From the records below, extract only the lines running from the line with "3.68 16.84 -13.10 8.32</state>" to the line with "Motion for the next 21", both lines included, reproducing them exactly.

§ Entries taken from a collection

—————

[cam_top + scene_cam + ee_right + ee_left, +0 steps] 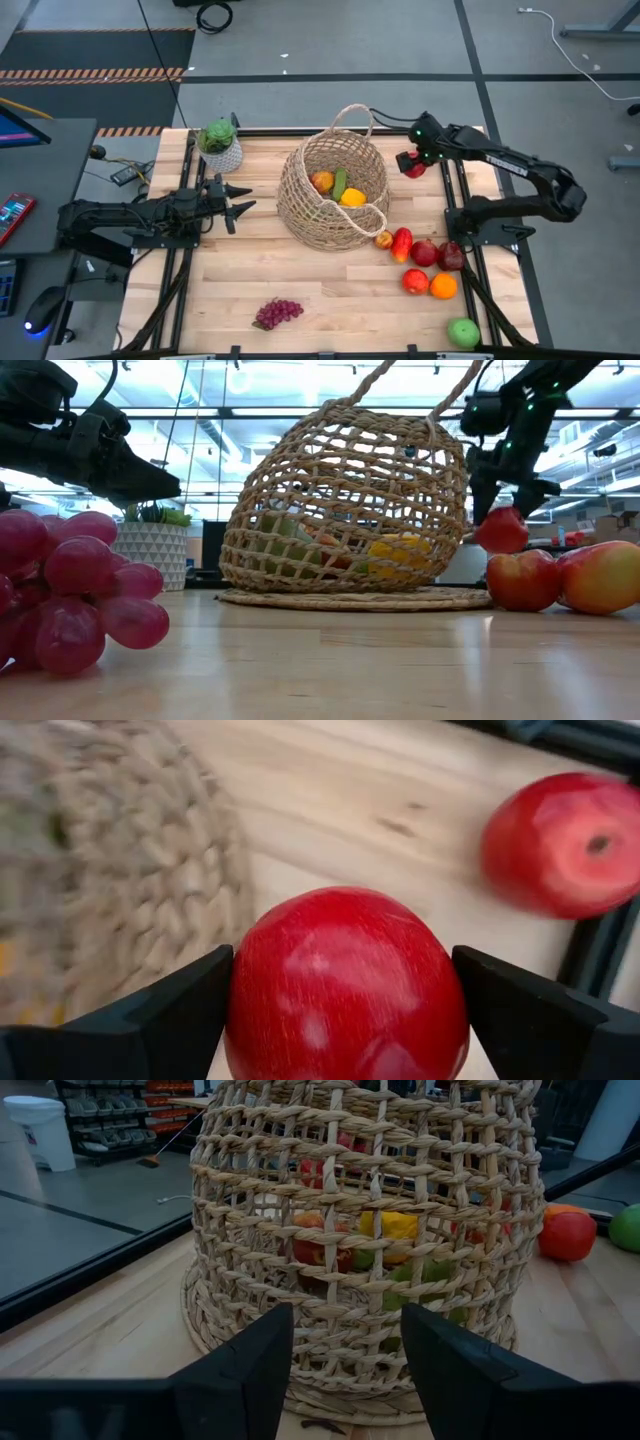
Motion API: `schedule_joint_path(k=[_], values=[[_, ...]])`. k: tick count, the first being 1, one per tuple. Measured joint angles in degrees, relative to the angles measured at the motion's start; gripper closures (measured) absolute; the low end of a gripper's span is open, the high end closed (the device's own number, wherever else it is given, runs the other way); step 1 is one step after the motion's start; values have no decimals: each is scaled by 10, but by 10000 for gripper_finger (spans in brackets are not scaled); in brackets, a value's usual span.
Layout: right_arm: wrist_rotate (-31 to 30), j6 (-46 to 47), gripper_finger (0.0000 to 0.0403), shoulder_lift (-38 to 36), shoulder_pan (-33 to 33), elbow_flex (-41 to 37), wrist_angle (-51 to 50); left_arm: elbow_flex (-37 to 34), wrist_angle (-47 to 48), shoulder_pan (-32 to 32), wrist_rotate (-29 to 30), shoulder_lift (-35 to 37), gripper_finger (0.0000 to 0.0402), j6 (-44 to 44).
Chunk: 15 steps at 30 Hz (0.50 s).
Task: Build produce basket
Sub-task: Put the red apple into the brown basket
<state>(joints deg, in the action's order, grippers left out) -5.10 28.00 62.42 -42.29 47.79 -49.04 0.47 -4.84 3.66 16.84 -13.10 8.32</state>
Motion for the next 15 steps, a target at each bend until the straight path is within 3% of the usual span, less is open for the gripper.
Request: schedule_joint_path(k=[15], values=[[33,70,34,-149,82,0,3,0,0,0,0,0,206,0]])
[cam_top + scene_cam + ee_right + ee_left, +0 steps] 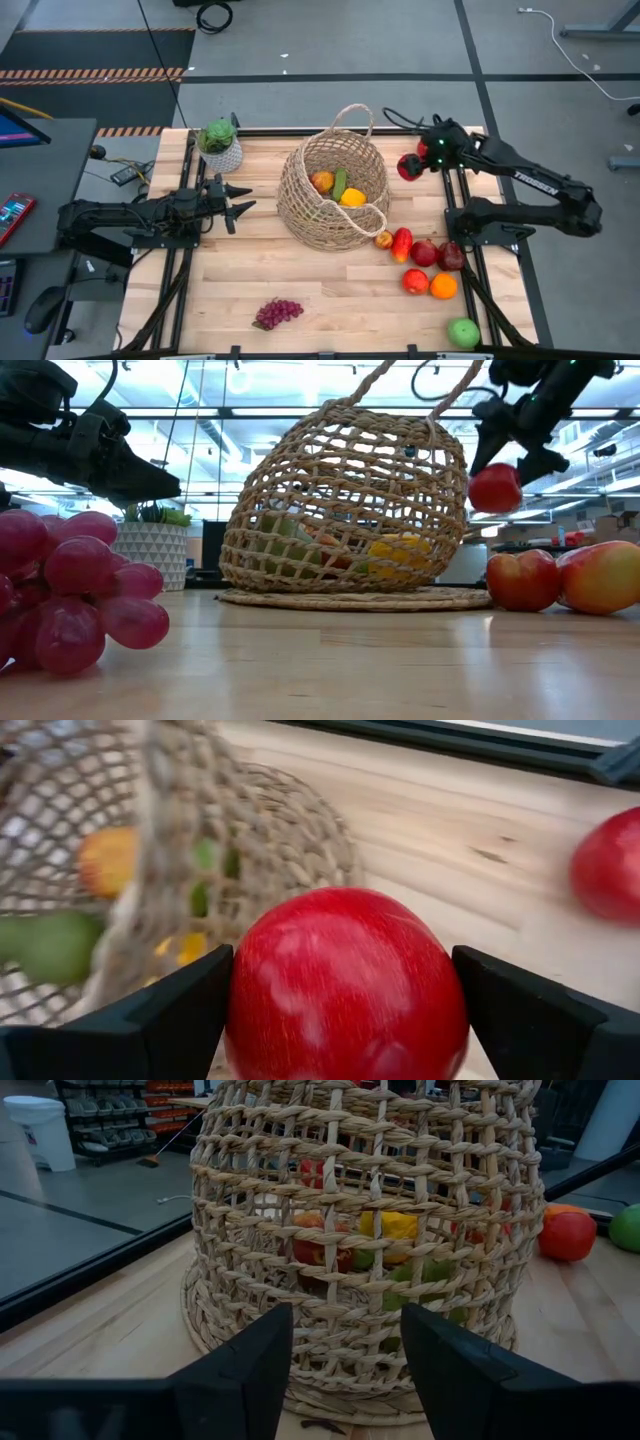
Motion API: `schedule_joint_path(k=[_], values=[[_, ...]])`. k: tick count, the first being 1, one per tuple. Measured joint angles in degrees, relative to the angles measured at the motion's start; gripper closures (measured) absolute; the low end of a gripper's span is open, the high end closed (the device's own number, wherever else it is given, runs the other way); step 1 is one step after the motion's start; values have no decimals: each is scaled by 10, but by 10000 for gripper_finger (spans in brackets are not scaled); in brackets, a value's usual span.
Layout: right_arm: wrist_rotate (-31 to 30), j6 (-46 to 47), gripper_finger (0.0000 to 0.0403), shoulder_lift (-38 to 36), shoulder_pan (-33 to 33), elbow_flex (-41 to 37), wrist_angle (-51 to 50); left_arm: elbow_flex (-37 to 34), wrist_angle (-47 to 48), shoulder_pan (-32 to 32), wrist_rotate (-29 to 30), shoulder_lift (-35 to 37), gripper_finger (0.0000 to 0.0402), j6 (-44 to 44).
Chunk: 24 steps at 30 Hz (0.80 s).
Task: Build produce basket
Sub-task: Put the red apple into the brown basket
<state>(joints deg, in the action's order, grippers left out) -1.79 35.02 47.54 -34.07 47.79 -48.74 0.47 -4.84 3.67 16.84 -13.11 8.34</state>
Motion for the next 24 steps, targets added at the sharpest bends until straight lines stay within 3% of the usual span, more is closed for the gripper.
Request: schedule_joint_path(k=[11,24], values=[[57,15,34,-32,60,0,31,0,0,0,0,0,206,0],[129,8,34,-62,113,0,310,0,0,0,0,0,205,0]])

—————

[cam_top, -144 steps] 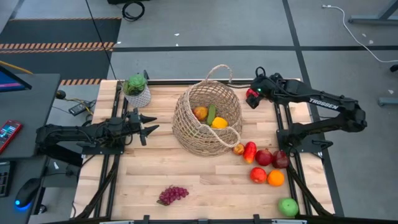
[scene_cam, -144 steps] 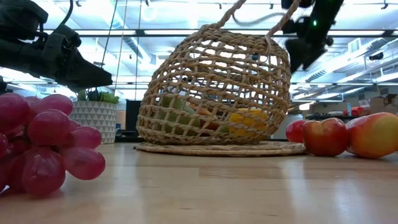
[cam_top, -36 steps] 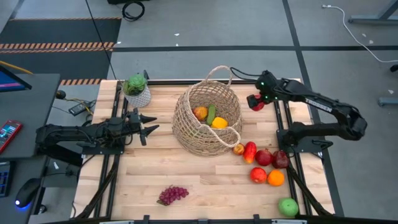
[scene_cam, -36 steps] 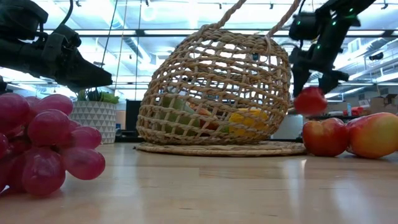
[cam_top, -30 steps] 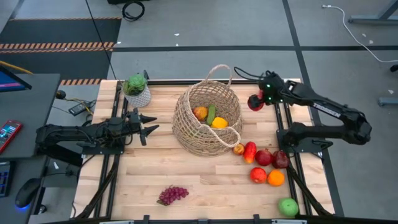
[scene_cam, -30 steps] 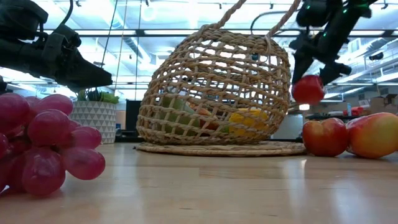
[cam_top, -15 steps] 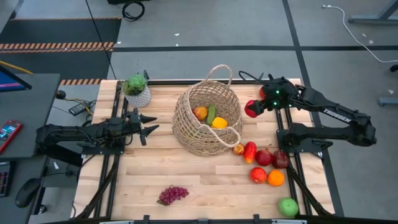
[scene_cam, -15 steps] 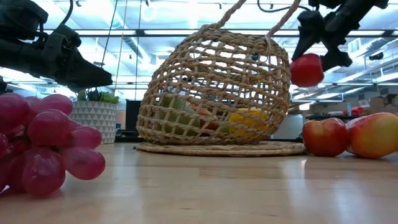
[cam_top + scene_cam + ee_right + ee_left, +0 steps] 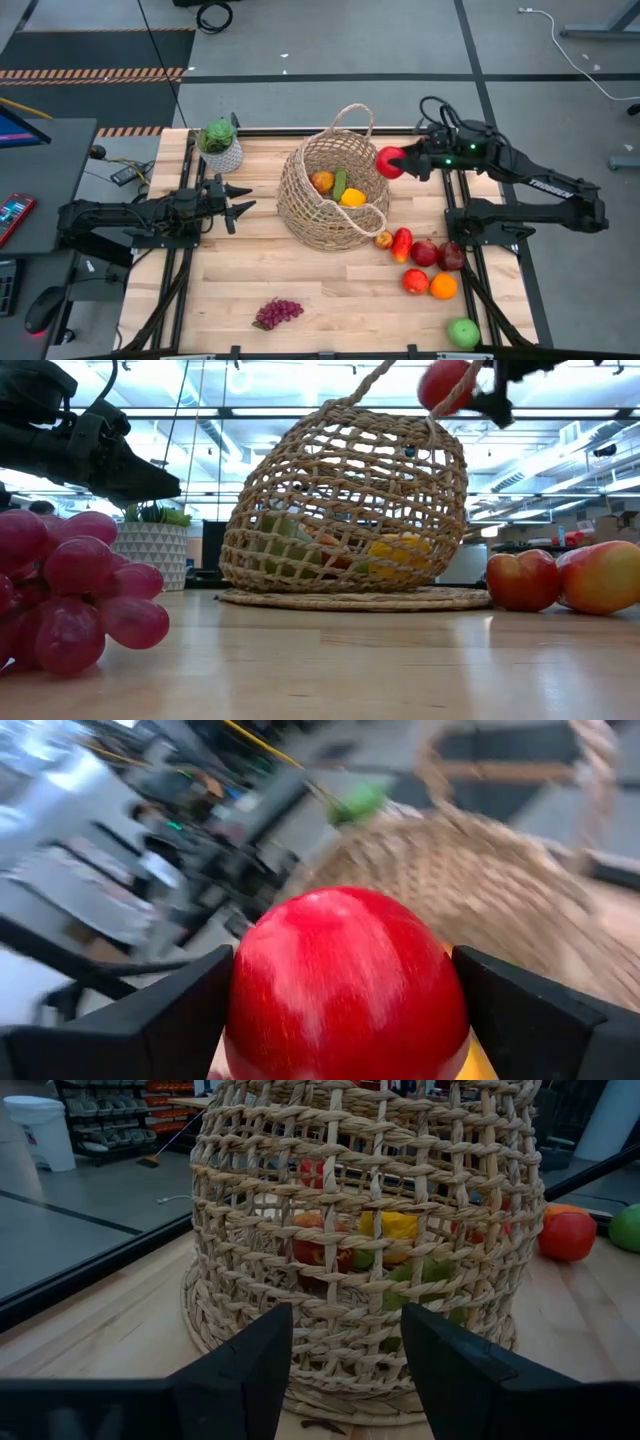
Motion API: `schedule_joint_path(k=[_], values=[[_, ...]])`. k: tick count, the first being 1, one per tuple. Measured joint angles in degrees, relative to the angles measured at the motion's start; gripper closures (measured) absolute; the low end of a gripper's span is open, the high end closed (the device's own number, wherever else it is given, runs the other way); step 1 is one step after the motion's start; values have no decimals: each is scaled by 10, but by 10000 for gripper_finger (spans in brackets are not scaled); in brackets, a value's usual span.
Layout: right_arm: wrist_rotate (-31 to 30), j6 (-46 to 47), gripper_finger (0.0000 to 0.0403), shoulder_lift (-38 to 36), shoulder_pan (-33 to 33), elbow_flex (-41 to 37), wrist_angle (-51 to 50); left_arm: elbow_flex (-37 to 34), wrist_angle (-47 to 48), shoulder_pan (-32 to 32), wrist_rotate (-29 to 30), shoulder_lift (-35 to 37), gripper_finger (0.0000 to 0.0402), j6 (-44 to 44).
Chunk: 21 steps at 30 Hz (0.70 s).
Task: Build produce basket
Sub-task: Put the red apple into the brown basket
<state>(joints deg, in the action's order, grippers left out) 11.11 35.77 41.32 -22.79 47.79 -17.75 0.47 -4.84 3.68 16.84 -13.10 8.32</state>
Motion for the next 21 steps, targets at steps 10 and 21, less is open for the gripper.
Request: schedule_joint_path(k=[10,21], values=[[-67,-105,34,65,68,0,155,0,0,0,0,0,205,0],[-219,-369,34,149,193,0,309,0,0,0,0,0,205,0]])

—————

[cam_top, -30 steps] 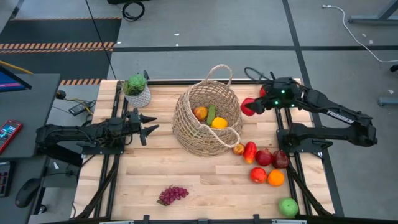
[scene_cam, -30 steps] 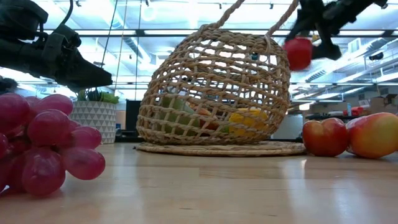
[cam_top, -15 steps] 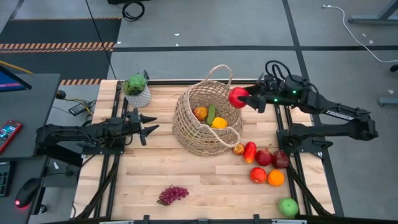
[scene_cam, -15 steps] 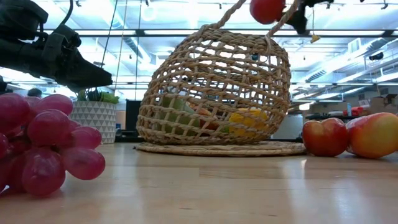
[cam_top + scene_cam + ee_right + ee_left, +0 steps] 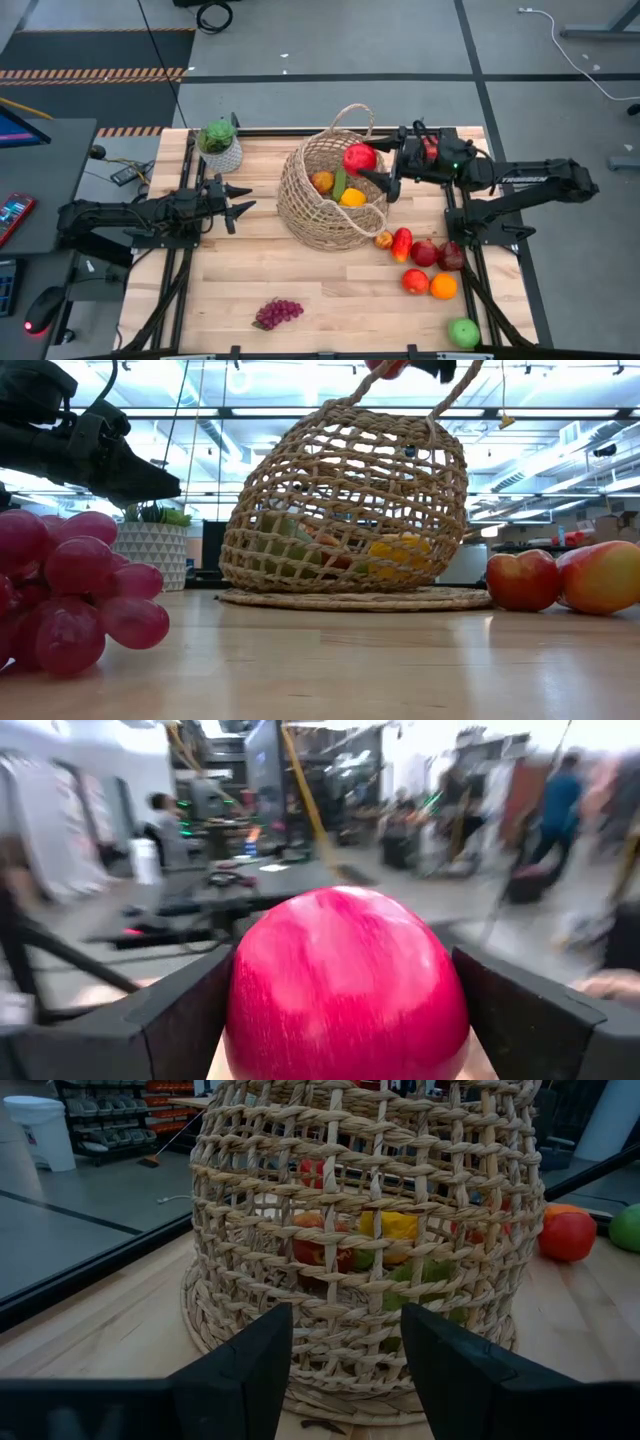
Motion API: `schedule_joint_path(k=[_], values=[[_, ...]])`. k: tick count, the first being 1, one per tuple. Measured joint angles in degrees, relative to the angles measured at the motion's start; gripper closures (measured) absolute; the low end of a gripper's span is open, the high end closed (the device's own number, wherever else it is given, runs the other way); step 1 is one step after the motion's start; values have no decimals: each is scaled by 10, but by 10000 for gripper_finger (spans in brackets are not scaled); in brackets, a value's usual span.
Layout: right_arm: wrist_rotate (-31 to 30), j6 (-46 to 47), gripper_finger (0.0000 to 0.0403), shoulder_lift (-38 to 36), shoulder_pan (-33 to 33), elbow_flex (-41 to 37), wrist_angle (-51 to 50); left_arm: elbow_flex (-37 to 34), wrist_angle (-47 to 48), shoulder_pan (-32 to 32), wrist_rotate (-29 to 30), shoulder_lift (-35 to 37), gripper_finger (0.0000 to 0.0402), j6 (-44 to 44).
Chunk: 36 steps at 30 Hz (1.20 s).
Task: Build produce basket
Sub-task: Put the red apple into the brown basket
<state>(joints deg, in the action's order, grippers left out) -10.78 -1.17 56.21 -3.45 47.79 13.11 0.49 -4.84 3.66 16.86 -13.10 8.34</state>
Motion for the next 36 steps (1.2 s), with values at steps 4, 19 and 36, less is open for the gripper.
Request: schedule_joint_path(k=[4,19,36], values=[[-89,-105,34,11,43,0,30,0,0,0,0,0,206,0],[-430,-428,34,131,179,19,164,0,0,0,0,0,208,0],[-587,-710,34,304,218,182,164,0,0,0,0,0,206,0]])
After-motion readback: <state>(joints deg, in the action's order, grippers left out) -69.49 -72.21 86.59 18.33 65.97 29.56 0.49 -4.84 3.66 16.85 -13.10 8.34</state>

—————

§ Solution for this problem
<state>(joints deg, in the action's order, grippers left out) 11.11 35.77 41.32 -22.79 47.79 -17.75 0.47 -4.84 3.68 16.84 -13.10 8.32</state>
Motion for the next 21 steps, targets at steps 10 and 21, less is open for the gripper.

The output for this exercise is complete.